[Collected data entries]

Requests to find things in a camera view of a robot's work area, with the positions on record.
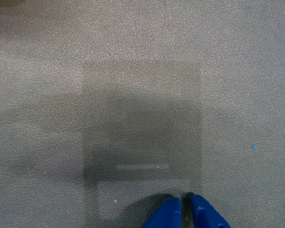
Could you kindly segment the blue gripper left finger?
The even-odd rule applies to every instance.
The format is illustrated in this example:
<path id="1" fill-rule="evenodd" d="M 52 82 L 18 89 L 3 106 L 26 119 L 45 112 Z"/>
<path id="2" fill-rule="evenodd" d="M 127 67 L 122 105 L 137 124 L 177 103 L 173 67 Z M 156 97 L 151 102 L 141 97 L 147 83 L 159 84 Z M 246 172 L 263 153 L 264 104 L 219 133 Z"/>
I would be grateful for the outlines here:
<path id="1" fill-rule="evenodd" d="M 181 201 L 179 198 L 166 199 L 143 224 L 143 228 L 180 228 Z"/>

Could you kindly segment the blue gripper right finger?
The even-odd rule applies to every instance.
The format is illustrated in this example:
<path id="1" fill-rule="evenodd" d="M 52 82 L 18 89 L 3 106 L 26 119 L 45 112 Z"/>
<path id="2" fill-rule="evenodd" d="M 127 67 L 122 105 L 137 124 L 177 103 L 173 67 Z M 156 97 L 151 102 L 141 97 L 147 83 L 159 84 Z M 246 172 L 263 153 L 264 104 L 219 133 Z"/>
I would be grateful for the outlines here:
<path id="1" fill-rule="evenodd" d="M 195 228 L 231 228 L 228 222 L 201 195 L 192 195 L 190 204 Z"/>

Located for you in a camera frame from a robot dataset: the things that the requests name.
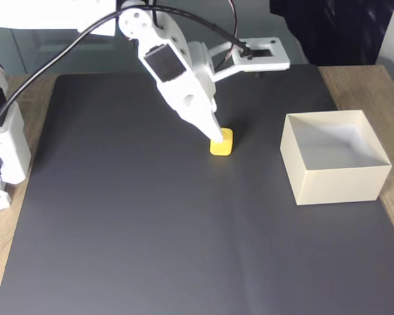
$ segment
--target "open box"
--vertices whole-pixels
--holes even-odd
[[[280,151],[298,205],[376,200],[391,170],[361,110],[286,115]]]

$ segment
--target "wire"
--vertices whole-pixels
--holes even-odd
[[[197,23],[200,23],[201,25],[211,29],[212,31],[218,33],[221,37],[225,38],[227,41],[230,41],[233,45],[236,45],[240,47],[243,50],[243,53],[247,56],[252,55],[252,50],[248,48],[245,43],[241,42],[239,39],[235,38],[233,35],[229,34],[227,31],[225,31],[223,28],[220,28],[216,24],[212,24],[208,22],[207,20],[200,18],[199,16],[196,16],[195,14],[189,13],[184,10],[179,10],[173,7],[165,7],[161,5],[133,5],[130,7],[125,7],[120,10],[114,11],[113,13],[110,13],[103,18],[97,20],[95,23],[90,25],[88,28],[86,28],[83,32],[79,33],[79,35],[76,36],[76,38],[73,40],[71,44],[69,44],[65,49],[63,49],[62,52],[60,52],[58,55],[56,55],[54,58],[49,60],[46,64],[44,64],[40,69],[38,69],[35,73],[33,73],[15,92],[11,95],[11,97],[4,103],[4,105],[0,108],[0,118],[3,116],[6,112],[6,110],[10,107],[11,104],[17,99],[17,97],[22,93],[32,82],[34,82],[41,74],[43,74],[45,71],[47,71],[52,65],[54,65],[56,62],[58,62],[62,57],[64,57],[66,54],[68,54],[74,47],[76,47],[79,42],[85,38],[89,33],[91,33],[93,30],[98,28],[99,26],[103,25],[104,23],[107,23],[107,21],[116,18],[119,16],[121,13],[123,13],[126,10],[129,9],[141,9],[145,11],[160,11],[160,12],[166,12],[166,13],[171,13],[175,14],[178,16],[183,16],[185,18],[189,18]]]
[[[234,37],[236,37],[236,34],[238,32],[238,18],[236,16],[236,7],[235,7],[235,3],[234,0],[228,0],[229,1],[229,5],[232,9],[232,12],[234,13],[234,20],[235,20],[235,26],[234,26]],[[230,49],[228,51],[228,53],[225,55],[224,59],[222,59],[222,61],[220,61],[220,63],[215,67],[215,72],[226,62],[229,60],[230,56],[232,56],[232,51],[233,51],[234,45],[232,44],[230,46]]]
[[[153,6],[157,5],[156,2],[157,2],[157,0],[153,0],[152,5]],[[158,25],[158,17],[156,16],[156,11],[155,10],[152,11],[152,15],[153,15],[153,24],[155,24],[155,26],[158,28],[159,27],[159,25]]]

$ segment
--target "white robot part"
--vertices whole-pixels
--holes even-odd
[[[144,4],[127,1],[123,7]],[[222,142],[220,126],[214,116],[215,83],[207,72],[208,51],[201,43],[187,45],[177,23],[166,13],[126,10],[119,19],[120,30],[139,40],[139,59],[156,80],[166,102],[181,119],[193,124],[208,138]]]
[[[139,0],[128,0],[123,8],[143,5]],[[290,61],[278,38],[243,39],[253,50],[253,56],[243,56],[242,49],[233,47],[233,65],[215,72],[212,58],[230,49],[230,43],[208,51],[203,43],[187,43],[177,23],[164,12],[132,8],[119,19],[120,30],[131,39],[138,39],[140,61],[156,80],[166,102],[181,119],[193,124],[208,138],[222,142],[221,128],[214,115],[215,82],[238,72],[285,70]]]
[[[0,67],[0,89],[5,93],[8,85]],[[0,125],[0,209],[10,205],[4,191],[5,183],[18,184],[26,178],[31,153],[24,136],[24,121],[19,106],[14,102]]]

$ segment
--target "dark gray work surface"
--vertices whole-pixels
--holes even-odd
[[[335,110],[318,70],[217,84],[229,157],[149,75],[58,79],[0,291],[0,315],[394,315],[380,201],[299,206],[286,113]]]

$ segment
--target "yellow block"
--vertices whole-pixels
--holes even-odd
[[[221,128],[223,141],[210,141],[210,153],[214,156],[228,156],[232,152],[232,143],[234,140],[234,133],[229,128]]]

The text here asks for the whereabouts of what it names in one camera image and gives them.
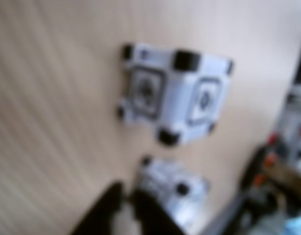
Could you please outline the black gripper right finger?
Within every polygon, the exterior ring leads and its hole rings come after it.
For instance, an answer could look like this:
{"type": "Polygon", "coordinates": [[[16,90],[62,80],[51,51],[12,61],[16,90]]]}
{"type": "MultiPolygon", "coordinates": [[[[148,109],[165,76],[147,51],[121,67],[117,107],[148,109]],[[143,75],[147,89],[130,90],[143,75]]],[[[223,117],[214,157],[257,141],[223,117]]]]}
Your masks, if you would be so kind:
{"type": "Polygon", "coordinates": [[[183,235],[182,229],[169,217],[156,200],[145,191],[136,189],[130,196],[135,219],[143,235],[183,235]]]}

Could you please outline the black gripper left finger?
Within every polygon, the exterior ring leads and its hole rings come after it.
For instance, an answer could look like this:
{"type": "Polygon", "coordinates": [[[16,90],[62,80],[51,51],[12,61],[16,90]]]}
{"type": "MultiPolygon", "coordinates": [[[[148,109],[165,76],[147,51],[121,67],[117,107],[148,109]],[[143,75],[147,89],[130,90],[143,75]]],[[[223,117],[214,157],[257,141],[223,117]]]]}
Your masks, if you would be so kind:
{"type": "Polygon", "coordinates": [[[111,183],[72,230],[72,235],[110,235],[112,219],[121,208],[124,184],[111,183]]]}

- EXERCISE OBJECTIVE:
Restate the entries above word for word, and keep the pictures out.

- EXPECTED ANSWER:
Requests to find things in a camera view of a robot's work area, with the positions on record.
Could you kindly segment the blue gripper left finger?
The even-odd rule applies to every instance.
The format is illustrated in this example:
<path id="1" fill-rule="evenodd" d="M 52 82 L 18 89 L 3 106 L 26 119 L 45 112 Z"/>
<path id="2" fill-rule="evenodd" d="M 127 67 L 122 105 L 137 124 L 177 103 L 173 67 Z M 156 97 L 151 102 L 141 97 L 147 83 L 159 84 Z M 246 172 L 263 153 L 264 104 L 219 133 Z"/>
I would be grateful for the outlines here:
<path id="1" fill-rule="evenodd" d="M 181 201 L 179 198 L 166 199 L 143 224 L 143 228 L 180 228 Z"/>

Could you kindly segment the blue gripper right finger?
The even-odd rule applies to every instance.
The format is illustrated in this example:
<path id="1" fill-rule="evenodd" d="M 52 82 L 18 89 L 3 106 L 26 119 L 45 112 Z"/>
<path id="2" fill-rule="evenodd" d="M 127 67 L 122 105 L 137 124 L 177 103 L 173 67 Z M 156 97 L 151 102 L 141 97 L 147 83 L 159 84 Z M 246 172 L 263 153 L 264 104 L 219 133 Z"/>
I would be grateful for the outlines here:
<path id="1" fill-rule="evenodd" d="M 195 228 L 231 228 L 228 222 L 201 195 L 192 195 L 190 204 Z"/>

Located for you in a camera frame from a robot dataset: the things that the requests name.
$ segment
--target "open box"
--vertices whole-pixels
--holes even-odd
[[[280,151],[298,205],[376,200],[391,170],[361,110],[286,115]]]

$ segment
--target "wire"
--vertices whole-pixels
--holes even-odd
[[[197,23],[200,23],[201,25],[211,29],[212,31],[218,33],[221,37],[225,38],[227,41],[230,41],[233,45],[236,45],[240,47],[243,50],[243,53],[247,56],[252,55],[252,50],[248,48],[245,43],[241,42],[239,39],[235,38],[233,35],[229,34],[227,31],[225,31],[223,28],[220,28],[216,24],[212,24],[208,22],[207,20],[200,18],[199,16],[196,16],[195,14],[189,13],[184,10],[179,10],[173,7],[165,7],[161,5],[133,5],[130,7],[125,7],[120,10],[114,11],[113,13],[110,13],[103,18],[97,20],[95,23],[90,25],[88,28],[86,28],[83,32],[79,33],[79,35],[76,36],[76,38],[73,40],[71,44],[69,44],[65,49],[63,49],[62,52],[60,52],[58,55],[56,55],[54,58],[49,60],[46,64],[44,64],[40,69],[38,69],[35,73],[33,73],[15,92],[11,95],[11,97],[4,103],[4,105],[0,108],[0,118],[3,116],[6,112],[6,110],[10,107],[11,104],[17,99],[17,97],[22,93],[32,82],[34,82],[41,74],[43,74],[45,71],[47,71],[52,65],[54,65],[56,62],[58,62],[62,57],[64,57],[66,54],[68,54],[74,47],[76,47],[79,42],[85,38],[89,33],[91,33],[93,30],[98,28],[99,26],[103,25],[104,23],[107,23],[107,21],[116,18],[119,16],[121,13],[123,13],[126,10],[129,9],[141,9],[145,11],[160,11],[160,12],[166,12],[166,13],[171,13],[175,14],[178,16],[183,16],[185,18],[189,18]]]
[[[234,37],[236,37],[236,34],[238,32],[238,18],[236,16],[236,7],[235,7],[235,3],[234,0],[228,0],[229,1],[229,5],[232,9],[232,12],[234,13],[234,20],[235,20],[235,26],[234,26]],[[230,49],[228,51],[228,53],[225,55],[224,59],[222,59],[222,61],[220,61],[220,63],[215,67],[215,72],[226,62],[229,60],[230,56],[232,56],[232,51],[233,51],[234,45],[232,44],[230,46]]]
[[[153,6],[157,5],[156,2],[157,2],[157,0],[153,0],[152,5]],[[158,25],[158,17],[156,16],[156,11],[155,10],[152,11],[152,15],[153,15],[153,24],[155,24],[155,26],[158,28],[159,27],[159,25]]]

$ segment
--target "white robot part"
--vertices whole-pixels
--holes even-odd
[[[144,4],[127,1],[123,7]],[[222,142],[220,126],[214,116],[215,83],[207,72],[208,51],[201,43],[187,45],[177,23],[166,13],[126,10],[119,19],[120,30],[139,40],[139,59],[156,80],[166,102],[181,119],[193,124],[208,138]]]
[[[139,0],[128,0],[123,8],[143,5]],[[290,61],[278,38],[243,39],[253,50],[253,56],[243,56],[242,49],[233,47],[233,65],[215,72],[212,58],[230,49],[230,43],[208,51],[203,43],[187,43],[177,23],[164,12],[132,8],[119,19],[120,30],[131,39],[138,39],[140,61],[156,80],[166,102],[181,119],[193,124],[208,138],[222,142],[221,128],[214,115],[215,82],[238,72],[285,70]]]
[[[0,67],[0,89],[5,93],[8,85]],[[0,125],[0,209],[10,205],[4,191],[5,183],[18,184],[26,178],[31,153],[24,136],[24,121],[19,106],[14,102]]]

$ segment
--target "dark gray work surface"
--vertices whole-pixels
--holes even-odd
[[[335,110],[318,70],[217,84],[229,157],[149,75],[58,79],[0,291],[0,315],[394,315],[380,201],[299,206],[286,113]]]

$ segment
--target "yellow block"
--vertices whole-pixels
--holes even-odd
[[[221,128],[223,141],[210,141],[210,153],[214,156],[228,156],[232,152],[232,143],[234,140],[234,133],[229,128]]]

The text here asks for the whereabouts of what it names in one camera image and gives them.
Could you please outline the black gripper right finger?
Within every polygon, the exterior ring leads and its hole rings come after it.
For instance, an answer could look like this:
{"type": "Polygon", "coordinates": [[[16,90],[62,80],[51,51],[12,61],[16,90]]]}
{"type": "MultiPolygon", "coordinates": [[[[148,109],[165,76],[147,51],[121,67],[117,107],[148,109]],[[143,75],[147,89],[130,90],[143,75]]],[[[223,117],[214,157],[257,141],[223,117]]]]}
Your masks, if you would be so kind:
{"type": "Polygon", "coordinates": [[[183,235],[182,229],[169,217],[156,200],[145,191],[136,189],[130,196],[135,219],[143,235],[183,235]]]}

Could you please outline the black gripper left finger?
Within every polygon, the exterior ring leads and its hole rings come after it.
For instance, an answer could look like this:
{"type": "Polygon", "coordinates": [[[16,90],[62,80],[51,51],[12,61],[16,90]]]}
{"type": "MultiPolygon", "coordinates": [[[[148,109],[165,76],[147,51],[121,67],[117,107],[148,109]],[[143,75],[147,89],[130,90],[143,75]]],[[[223,117],[214,157],[257,141],[223,117]]]]}
Your masks, if you would be so kind:
{"type": "Polygon", "coordinates": [[[111,183],[72,230],[72,235],[110,235],[112,219],[121,208],[124,184],[111,183]]]}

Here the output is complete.